** Assigned task **
Your output should be exactly the lines from the one containing "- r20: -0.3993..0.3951" through the last line of the listing, and nothing else. Pictures stay out.

** Stored data **
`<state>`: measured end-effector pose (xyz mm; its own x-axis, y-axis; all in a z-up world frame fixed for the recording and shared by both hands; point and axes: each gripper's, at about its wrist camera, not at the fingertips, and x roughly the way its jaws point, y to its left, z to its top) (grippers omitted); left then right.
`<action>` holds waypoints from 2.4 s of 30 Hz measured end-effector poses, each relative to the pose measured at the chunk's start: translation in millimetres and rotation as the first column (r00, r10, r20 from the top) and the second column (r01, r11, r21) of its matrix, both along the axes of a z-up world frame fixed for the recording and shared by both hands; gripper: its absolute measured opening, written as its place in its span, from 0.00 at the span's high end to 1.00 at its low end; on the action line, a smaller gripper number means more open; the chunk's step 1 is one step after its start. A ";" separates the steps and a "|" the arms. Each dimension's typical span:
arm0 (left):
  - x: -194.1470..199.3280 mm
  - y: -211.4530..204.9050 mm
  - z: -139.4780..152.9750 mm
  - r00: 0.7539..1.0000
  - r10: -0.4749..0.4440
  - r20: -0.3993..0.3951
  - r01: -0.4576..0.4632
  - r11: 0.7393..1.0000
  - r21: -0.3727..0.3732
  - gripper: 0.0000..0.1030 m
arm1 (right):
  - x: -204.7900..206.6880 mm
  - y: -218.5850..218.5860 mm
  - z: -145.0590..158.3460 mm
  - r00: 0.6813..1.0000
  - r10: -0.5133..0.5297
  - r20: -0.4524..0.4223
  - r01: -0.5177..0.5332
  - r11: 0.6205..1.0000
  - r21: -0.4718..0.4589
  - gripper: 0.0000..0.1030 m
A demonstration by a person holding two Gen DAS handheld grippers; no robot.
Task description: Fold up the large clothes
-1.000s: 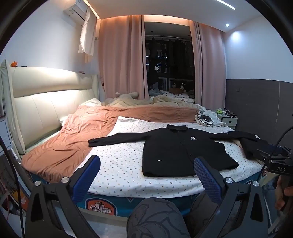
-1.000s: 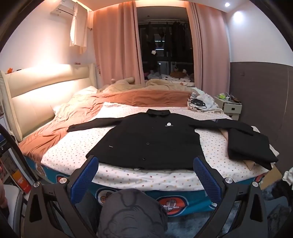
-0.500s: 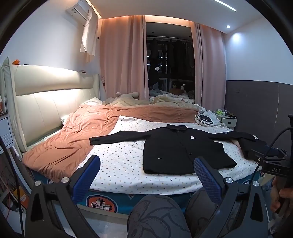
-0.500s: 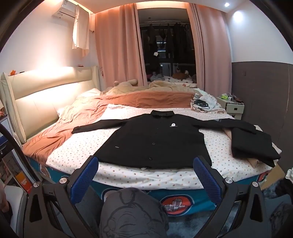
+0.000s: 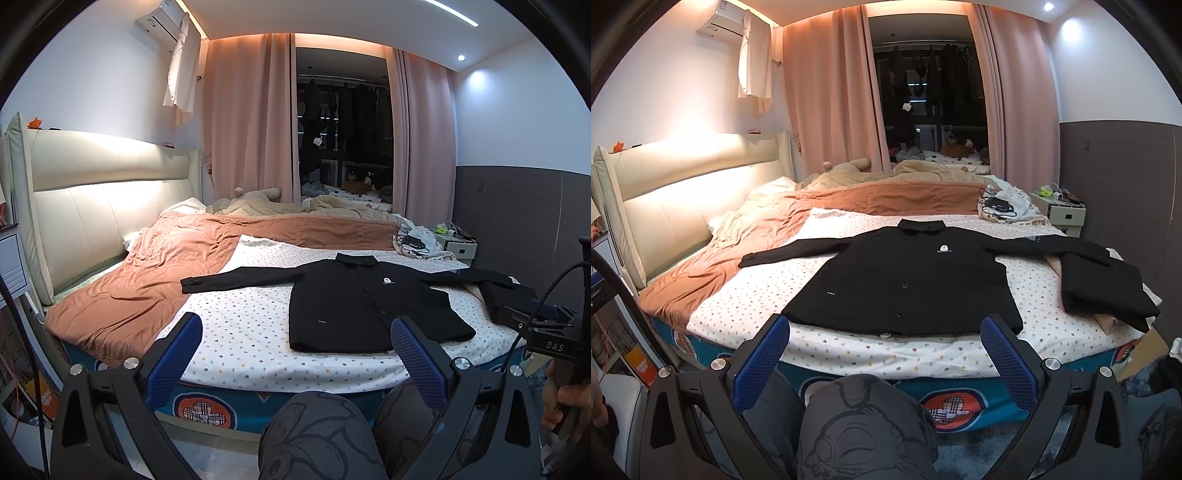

** Written answer **
  - r20: -0.3993..0.3951
  - r01: -0.4576..0.4632
  - r11: 0.7393..1.0000
  - r21: -0.3727..0.3732
  - gripper: 0.0000..0.1030 m
arm1 (right):
  - x: -204.7900..206.6880 mm
  - y: -218.5850..218.5860 mm
  - z: -145.0590..158.3460 mm
  - r00: 0.6813..1.0000
  - r10: -0.5133..0.5297
  - r20: -0.4524..0.4223
  - r01: -0.5177..0.5332
  - r11: 0.6205..1.0000
  - r21: -0.4718..0.4589
  - gripper: 0.0000..0.1030 m
A demonstration by a person holding two Gen DAS handheld grippers; no robot.
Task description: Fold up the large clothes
-1.000s: 
-1.000s: 
-0.500s: 
-0.500s: 
+0.000s: 

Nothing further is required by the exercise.